An exact copy of the listing is required.

-------

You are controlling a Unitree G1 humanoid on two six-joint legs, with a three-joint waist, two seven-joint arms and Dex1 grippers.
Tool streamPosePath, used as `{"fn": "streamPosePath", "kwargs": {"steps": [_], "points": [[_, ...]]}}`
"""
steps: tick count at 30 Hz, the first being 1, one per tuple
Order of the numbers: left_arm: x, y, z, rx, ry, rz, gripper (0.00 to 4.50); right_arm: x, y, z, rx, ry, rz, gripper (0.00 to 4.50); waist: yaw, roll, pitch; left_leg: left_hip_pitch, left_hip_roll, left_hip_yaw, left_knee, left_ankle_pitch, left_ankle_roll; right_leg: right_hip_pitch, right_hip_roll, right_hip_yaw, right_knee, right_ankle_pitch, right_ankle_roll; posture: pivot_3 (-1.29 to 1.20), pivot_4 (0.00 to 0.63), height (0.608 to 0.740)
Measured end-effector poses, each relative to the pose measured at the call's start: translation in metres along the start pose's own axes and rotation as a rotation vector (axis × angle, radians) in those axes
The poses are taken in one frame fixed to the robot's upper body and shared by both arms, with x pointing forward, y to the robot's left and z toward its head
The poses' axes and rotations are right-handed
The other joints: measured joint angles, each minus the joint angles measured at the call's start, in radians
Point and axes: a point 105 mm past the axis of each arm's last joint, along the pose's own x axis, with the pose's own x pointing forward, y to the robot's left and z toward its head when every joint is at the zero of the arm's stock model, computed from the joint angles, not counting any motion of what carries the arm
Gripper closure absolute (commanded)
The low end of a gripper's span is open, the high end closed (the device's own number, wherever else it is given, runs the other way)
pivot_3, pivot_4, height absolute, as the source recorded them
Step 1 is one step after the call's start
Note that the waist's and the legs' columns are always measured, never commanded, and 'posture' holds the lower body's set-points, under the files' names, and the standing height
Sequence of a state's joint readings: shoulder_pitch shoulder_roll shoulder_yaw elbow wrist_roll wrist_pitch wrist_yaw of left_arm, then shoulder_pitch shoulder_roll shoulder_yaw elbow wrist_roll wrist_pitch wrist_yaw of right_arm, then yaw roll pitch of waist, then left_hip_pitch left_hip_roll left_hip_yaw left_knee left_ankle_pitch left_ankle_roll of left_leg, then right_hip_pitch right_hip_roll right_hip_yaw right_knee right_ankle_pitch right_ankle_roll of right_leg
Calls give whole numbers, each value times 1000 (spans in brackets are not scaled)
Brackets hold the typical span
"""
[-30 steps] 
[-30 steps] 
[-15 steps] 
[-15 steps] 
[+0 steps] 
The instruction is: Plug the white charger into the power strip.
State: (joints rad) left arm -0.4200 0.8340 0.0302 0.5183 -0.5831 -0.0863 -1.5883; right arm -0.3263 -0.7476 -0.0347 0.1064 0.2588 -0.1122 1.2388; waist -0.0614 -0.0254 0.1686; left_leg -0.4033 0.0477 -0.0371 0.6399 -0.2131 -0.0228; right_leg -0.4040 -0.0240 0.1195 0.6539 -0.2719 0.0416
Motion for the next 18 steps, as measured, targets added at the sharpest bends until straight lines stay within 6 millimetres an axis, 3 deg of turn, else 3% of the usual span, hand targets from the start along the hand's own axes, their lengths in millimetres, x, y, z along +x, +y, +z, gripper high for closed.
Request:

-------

Result of this exercise:
You are controlling a Unitree G1 humanoid on two six-joint legs, with a three-joint waist, two seven-joint arms and Dex1 grippers.
Tool streamPosePath, used as `{"fn": "streamPosePath", "kwargs": {"steps": [_], "points": [[_, ...]]}}`
"""
steps: tick count at 30 Hz, the first being 1, one per tuple
Order of the numbers: left_arm: x, y, z, rx, ry, rz, gripper (0.00 to 4.50); right_arm: x, y, z, rx, ry, rz, gripper (0.00 to 4.50); waist: yaw, roll, pitch; left_leg: left_hip_pitch, left_hip_roll, left_hip_yaw, left_knee, left_ankle_pitch, left_ankle_roll; right_leg: right_hip_pitch, right_hip_roll, right_hip_yaw, right_knee, right_ankle_pitch, right_ankle_roll; posture: pivot_3 (-1.29 to 1.20), pivot_4 (0.00 to 0.63), height (0.608 to 0.740)
Measured end-effector poses, each relative to the pose measured at the call's start: translation in metres along the start pose's own axes and rotation as a rotation vector (axis × angle, radians) in those axes
The poses are taken in one frame fixed to the robot's upper body and shared by both arms, with x pointing forward, y to the robot's left and z toward its head
The poses' axes and rotations are right-handed
The other joints: measured joint angles, each minus the joint angles measured at the call's start, in radians
Point and axes: a point 105 mm past the axis of each arm's last joint, along the pose's own x axis, with the pose's own x pointing forward, y to the robot's left and z toward its head when every joint is at the zero of the arm's stock model, computed from the joint angles, not counting any motion of what carries the arm
Gripper closure absolute (commanded)
The low end of a gripper's span is open, the high end closed (the device's own number, wherever else it is given, runs the other way)
pivot_3, pivot_4, height absolute, as the source recorded them
Step 1 is one step after the call's start
Note that the waist's and the legs' columns are always measured, never commanded, and 'posture' holds the lower body's set-points, under the files' names, and the standing height
Sequence of a state's joint readings: shoulder_pitch shoulder_roll shoulder_yaw elbow wrist_roll wrist_pitch wrist_yaw of left_arm, then shoulder_pitch shoulder_roll shoulder_yaw elbow wrist_roll wrist_pitch wrist_yaw of right_arm, then yaw roll pitch of waist, then left_hip_pitch left_hip_roll left_hip_yaw left_knee left_ankle_pitch left_ankle_roll of left_leg, then right_hip_pitch right_hip_roll right_hip_yaw right_knee right_ankle_pitch right_ankle_roll of right_leg
Calls give whole numbers, each value times 1000 (spans in brackets are not scaled)
Brackets hold the typical span
"""
[-30 steps] 
[-30 steps] 
[-15 steps] 
[-15 steps] 
[+0 steps] 
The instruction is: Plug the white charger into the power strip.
State: (joints rad) left arm -0.4200 0.8340 0.0302 0.5183 -0.5831 -0.0863 -1.5883; right arm -0.3263 -0.7476 -0.0347 0.1064 0.2588 -0.1122 1.2388; waist -0.0614 -0.0254 0.1686; left_leg -0.4033 0.0477 -0.0371 0.6399 -0.2131 -0.0228; right_leg -0.4040 -0.0240 0.1195 0.6539 -0.2719 0.0416
Motion for the next 18 steps, as measured, targets added at the sharpest bends until straight lines stay within 6 millimetres an axis, 3 deg of turn, else 3% of the usual span, hand targets from the start along the hand's own axes, their lengths in millimetres, x, y, z along +x, +y, +z, gripper high for closed.
Request:

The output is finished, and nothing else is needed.